> WHAT IS EXPECTED
Without any pictures, print the lines below from the one that has "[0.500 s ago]" through the one that has "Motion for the", exactly and nothing else.

> GIVEN MATERIAL
[Start of section]
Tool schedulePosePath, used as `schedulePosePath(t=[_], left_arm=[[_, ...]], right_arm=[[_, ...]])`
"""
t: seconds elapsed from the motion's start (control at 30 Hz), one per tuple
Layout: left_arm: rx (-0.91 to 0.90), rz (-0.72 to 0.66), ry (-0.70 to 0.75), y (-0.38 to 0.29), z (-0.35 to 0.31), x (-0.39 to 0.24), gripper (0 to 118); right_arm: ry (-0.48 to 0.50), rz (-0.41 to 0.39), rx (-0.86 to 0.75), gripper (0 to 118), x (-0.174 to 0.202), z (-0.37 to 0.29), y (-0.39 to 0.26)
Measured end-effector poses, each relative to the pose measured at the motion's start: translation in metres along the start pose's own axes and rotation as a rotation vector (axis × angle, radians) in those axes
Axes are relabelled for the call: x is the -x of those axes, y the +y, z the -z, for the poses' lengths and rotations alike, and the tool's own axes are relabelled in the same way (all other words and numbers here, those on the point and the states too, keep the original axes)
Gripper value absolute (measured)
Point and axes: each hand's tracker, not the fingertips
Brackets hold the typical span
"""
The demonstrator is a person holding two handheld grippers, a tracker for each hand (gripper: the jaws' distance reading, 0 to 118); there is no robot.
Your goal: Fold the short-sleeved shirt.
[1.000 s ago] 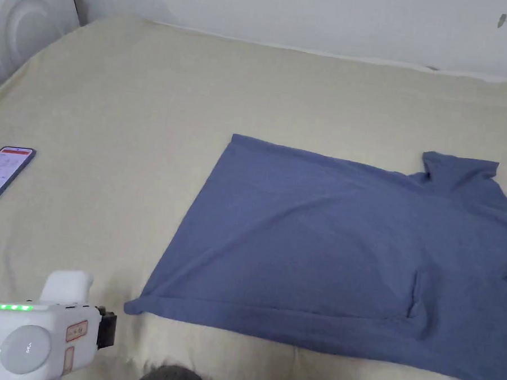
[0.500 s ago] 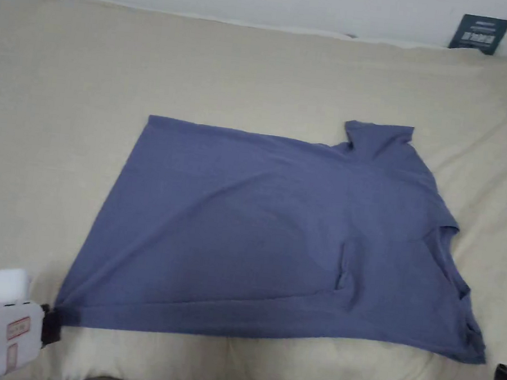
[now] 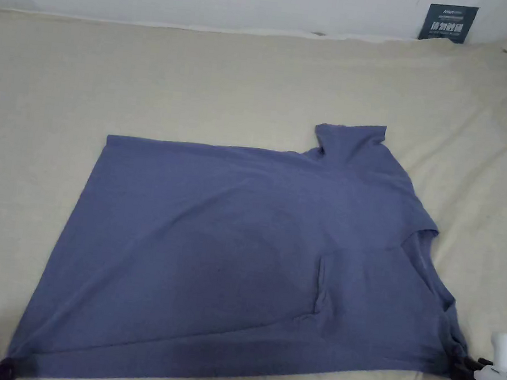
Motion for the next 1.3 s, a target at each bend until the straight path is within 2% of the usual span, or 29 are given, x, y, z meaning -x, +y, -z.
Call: schedulePosePath(t=[0.13, 0.23, 0.5, 0.7, 1.03, 1.13, 1.3], left_arm=[[-0.025, 0.01, 0.015, 0.004, -0.008, -0.002, 0], [-0.046, 0.01, 0.001, 0.01, -0.015, 0.0, 0], [-0.109, 0.04, 0.01, 0.035, -0.027, -0.008, 0], [-0.167, 0.083, 0.001, 0.088, -0.028, -0.022, 0], [-0.182, 0.143, 0.041, 0.193, 0.029, -0.061, 0], [-0.157, 0.154, 0.054, 0.212, 0.055, -0.069, 0], [-0.097, 0.111, 0.066, 0.226, 0.094, -0.069, 1]], right_arm=[[0.0, 0.035, -0.028, 8, -0.01, -0.015, -0.004], [0.04, 0.108, -0.041, 5, -0.019, -0.024, 0.0], [0.033, 0.091, -0.099, 4, -0.008, -0.04, 0.027], [0.028, 0.08, -0.131, 4, -0.001, -0.043, 0.071], [-0.021, 0.047, -0.078, 4, 0.031, 0.022, 0.171], [-0.062, -0.002, -0.034, 4, 0.041, 0.049, 0.19], [-0.069, 0.028, 0.024, 4, 0.046, 0.083, 0.213]])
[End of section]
> ANSWER BOX
[0.500 s ago] 
[now] 
Motion for the next 1.3 s, a target at each bend until the straight path is within 2% of the usual span, or 29 are given, x, y, z meaning -x, +y, -z.

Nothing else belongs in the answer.